El gobierno de Taiwán ordenó una serie de simulacros para ensayar un corredor de combustible seguro en caso de un bloqueo de China. El ejercicio militar muestra las preocupaciones estructurales de la isla, que experimenta actualmente restricciones energéticas al igual que buena parte de Asia, por el conflicto en Medio Oriente.
Las características insulares del territorio autogobernado democráticamente, pero reclamado por China, refuerzan su dependencia de las importaciones de combustible, un punto débil que Taipéi busca suplir con este tipo de ejercicios. El ensayo tiene componentes cívico-militares, y está destinado a asegurar la provisión de Gas Natural Licuado (GNL) en caso de conflicto armado.

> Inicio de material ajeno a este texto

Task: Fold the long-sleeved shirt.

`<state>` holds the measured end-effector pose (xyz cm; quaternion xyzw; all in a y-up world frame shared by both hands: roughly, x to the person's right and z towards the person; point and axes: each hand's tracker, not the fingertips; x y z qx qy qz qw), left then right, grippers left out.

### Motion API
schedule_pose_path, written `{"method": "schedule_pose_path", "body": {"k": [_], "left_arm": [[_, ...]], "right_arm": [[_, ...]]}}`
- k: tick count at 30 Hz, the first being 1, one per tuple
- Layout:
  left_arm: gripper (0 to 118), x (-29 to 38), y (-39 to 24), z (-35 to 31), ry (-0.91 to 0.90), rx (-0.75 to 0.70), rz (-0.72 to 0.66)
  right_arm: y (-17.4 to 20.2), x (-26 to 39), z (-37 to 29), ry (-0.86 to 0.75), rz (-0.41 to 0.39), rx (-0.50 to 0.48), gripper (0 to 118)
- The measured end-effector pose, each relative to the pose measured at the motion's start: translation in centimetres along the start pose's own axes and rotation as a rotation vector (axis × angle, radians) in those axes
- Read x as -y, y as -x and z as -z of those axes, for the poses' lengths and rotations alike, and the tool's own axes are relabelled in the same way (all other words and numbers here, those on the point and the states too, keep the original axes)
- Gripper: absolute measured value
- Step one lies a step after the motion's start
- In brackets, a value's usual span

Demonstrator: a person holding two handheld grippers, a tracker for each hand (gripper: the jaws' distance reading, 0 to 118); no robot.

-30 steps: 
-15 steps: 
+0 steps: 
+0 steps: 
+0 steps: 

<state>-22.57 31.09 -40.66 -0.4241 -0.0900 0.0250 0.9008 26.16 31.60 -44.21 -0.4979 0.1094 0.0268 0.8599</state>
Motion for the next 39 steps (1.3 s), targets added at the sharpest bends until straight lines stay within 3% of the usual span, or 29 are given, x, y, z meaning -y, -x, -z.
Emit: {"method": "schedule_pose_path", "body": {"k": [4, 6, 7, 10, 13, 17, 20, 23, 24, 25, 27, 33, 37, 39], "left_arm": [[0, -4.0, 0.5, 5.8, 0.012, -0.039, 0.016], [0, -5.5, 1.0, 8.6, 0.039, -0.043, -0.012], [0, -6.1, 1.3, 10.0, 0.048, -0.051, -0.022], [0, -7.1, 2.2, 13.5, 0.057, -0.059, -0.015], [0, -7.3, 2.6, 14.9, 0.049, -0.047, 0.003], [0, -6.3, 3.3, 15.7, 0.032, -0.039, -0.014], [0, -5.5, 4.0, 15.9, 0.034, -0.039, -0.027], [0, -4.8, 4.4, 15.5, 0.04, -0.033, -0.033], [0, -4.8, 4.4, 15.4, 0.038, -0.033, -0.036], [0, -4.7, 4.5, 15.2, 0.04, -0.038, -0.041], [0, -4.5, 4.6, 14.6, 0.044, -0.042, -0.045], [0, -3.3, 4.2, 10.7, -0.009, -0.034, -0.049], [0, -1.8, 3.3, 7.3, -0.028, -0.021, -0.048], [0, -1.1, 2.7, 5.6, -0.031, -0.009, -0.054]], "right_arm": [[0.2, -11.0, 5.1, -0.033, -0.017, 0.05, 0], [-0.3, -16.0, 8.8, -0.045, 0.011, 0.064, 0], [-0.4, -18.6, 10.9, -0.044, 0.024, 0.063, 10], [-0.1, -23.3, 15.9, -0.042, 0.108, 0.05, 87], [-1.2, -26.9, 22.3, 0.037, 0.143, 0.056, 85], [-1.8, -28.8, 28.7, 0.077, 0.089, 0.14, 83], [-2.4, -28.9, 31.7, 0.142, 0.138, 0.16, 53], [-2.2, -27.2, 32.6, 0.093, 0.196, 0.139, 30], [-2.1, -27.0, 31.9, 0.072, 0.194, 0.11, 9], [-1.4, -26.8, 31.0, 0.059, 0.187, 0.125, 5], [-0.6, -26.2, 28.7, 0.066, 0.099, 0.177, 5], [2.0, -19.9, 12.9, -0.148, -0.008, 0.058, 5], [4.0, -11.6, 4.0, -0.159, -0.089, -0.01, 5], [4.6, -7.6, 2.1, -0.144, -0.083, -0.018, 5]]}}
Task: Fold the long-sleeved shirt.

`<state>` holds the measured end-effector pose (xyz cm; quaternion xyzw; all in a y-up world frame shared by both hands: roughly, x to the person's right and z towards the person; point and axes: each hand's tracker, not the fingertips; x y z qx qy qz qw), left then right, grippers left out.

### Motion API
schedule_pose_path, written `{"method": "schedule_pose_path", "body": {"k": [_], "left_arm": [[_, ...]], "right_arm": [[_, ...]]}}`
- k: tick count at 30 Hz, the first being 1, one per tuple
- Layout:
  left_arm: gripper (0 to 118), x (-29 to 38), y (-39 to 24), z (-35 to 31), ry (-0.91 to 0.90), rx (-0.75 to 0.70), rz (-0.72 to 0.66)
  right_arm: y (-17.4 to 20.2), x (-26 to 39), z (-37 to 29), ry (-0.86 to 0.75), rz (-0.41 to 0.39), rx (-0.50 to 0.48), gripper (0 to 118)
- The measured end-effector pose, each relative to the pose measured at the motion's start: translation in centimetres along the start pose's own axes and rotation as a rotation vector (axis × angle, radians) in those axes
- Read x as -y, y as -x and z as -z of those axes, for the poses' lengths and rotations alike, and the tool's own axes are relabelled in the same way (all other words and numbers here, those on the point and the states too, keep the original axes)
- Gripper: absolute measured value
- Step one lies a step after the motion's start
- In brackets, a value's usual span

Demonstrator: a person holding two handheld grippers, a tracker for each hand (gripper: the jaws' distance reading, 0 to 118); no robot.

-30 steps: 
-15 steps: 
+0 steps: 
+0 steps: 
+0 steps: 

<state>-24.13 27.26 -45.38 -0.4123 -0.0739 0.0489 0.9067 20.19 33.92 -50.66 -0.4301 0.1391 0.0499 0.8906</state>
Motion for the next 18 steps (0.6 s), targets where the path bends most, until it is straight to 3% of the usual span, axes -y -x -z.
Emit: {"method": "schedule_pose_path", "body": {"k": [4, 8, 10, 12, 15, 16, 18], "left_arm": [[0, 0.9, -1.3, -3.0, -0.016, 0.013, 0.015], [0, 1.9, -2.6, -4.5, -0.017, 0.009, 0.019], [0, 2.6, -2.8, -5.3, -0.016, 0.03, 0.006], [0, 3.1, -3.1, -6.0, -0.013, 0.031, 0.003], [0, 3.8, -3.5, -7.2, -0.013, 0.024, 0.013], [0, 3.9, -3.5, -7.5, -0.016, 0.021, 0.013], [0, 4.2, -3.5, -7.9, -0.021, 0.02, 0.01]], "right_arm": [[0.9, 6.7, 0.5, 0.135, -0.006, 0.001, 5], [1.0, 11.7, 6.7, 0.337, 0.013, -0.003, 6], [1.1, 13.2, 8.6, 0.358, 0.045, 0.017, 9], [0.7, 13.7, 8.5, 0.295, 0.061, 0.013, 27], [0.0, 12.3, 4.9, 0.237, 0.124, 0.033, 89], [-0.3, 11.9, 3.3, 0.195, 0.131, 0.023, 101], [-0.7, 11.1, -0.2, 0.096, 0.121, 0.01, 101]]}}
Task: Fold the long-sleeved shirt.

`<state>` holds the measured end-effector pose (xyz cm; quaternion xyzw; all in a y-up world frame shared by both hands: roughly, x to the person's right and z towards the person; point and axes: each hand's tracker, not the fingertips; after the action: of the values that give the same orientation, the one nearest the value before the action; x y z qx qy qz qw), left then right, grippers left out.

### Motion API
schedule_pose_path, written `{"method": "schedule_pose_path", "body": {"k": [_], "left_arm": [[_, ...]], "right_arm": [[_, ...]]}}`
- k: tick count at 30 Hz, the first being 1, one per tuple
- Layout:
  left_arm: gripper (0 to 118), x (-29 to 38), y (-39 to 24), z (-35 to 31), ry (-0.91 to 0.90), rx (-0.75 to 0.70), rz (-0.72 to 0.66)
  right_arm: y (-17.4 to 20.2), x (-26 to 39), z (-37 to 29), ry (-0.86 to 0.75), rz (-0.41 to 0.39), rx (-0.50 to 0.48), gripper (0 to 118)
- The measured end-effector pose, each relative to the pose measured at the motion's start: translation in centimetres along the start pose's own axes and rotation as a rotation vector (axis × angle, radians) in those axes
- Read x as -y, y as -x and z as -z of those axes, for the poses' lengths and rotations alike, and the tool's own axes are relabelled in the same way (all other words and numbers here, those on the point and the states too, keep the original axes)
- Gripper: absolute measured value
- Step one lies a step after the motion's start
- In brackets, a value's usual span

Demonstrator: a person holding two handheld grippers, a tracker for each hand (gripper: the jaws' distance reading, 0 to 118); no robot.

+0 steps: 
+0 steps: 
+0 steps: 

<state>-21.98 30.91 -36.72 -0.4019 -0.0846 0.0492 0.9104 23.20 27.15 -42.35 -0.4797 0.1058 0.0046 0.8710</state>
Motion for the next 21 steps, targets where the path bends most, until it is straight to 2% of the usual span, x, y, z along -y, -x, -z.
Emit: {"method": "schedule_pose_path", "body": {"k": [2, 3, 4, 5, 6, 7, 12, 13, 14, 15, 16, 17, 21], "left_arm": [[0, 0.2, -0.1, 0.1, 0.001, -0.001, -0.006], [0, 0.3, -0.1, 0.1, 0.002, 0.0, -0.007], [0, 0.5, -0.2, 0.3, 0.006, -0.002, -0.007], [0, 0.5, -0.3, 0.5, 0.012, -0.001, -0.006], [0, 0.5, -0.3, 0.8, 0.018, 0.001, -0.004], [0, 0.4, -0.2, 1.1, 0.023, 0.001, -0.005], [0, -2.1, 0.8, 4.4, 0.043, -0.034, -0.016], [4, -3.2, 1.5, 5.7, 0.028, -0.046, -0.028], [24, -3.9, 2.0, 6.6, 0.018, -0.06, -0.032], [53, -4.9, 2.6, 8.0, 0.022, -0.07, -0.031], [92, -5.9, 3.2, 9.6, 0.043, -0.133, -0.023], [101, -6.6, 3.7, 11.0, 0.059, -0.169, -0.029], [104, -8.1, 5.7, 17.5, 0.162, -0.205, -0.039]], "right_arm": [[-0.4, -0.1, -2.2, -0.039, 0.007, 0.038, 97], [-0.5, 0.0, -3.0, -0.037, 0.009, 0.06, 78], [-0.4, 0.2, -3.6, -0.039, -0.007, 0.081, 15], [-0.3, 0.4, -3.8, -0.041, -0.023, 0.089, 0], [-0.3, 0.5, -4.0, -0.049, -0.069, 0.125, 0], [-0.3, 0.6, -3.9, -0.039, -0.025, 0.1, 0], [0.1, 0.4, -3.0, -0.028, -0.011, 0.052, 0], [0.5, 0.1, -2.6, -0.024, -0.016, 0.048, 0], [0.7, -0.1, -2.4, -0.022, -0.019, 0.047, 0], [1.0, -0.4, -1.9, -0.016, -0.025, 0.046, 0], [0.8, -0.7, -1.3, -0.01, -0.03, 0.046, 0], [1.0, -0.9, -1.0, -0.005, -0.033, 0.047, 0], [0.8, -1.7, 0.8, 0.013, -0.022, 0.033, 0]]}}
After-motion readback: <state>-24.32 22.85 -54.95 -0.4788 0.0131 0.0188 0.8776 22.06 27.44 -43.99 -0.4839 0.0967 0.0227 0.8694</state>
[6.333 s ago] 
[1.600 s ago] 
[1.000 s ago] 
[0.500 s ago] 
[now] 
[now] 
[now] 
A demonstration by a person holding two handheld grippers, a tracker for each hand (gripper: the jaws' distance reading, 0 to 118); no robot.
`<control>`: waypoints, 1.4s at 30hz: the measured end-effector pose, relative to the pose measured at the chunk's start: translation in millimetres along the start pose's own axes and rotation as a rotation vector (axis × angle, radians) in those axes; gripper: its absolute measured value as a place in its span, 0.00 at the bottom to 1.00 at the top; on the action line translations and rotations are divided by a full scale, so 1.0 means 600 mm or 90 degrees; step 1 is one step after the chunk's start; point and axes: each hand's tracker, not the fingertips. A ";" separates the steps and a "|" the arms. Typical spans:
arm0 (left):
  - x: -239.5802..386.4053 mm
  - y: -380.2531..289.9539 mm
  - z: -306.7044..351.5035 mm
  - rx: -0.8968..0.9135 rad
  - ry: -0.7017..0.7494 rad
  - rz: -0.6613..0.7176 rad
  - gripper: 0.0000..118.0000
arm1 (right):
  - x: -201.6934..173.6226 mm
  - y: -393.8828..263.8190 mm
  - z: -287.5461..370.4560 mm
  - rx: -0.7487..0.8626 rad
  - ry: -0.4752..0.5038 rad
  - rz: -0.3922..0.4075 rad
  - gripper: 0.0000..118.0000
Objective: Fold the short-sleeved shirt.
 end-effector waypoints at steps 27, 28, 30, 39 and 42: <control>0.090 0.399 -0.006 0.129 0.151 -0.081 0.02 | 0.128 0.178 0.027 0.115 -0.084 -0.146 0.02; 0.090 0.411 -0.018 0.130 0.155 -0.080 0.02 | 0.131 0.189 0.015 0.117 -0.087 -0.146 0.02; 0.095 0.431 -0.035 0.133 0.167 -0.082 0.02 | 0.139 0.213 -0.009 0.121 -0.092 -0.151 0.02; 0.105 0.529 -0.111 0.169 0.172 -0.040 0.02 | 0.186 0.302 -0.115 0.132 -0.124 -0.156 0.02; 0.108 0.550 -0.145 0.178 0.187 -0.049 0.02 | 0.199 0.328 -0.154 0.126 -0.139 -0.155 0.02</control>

Taiwán lanza simulacros para asegurar transporte de combustible en caso de un ataque de China
El escenario para el que se prepara Taiwán no es muy diferente al que ofrece actualmente el estrecho de Ormuz, vía por la que pasa buena parte del combustible que llega a Asia: los ejercicios simulan condiciones de disputa marítima como acceso restringido a puertos y operaciones de escolta a envíos de combustible.
Son, además, condiciones que afectarían directamente a Taiwán por sus acuciantes necesidades energéticas, destinadas a suplir tanto su defensa como su economía. Se trata de un territorio que depende de las importaciones de Gas Natural Licuado para sostener su potente industria tecnológica, que suple de microprocesadores al mundo.
Por eso, la iniciativa contó con la asistencia del Ministerio del Interior, las Fuerzas Armadas y agencias marítimas, que trabajaron en coordinación para responder a un escenario de confrontación en corredores marítimos. De esta manera, las autoridades esperan comprobar la resiliencia de los recursos logísticos, la coordinación del comando y las redes de distribución funcionando bajo presión.
Además de replicar un escenario que ocurre actualmente en Medio Oriente, el ejercicio se prepara para una de las amenazas que Taipéi anticipa de Beijing: un bloqueo marítimo a gran escala que asfixie la vida en la isla, en lugar de un asalto anfibio directo -otro escenario para el que también ha tomado acciones el gobierno local-.
Uno de los ejercicios chinos más importantes del último tiempo alrededor de la isla incluyó un virtual bloqueo, al dividir las aguas circundantes a Taiwán en cinco zonas que fueron ocupadas por recursos navales y aéreos del Ejército de Liberación Popular. Los ejercicios se realizaron con fuego real en el estrecho de Taiwán e impactaron de forma directa en las rutas aéreas, forzando ajustes y cancelaciones que alcanzaron 941 vuelos en un lapso de alrededor de 10 horas, afectando a más de 100.000 pasajeros.
El episodio ocurrió el 30 de diciembre, en plena escalada por las maniobras “Justice Mission 2025”, y reactivó una lectura central: más allá del componente militar, Beijing está ensayando presión práctica sobre los corredores de circulación que sostienen la conectividad de la isla. Habiendo tomado nota de las implicancias posibles de un movimiento similar, Taiwán se prepara para combatir un eventual bloqueo.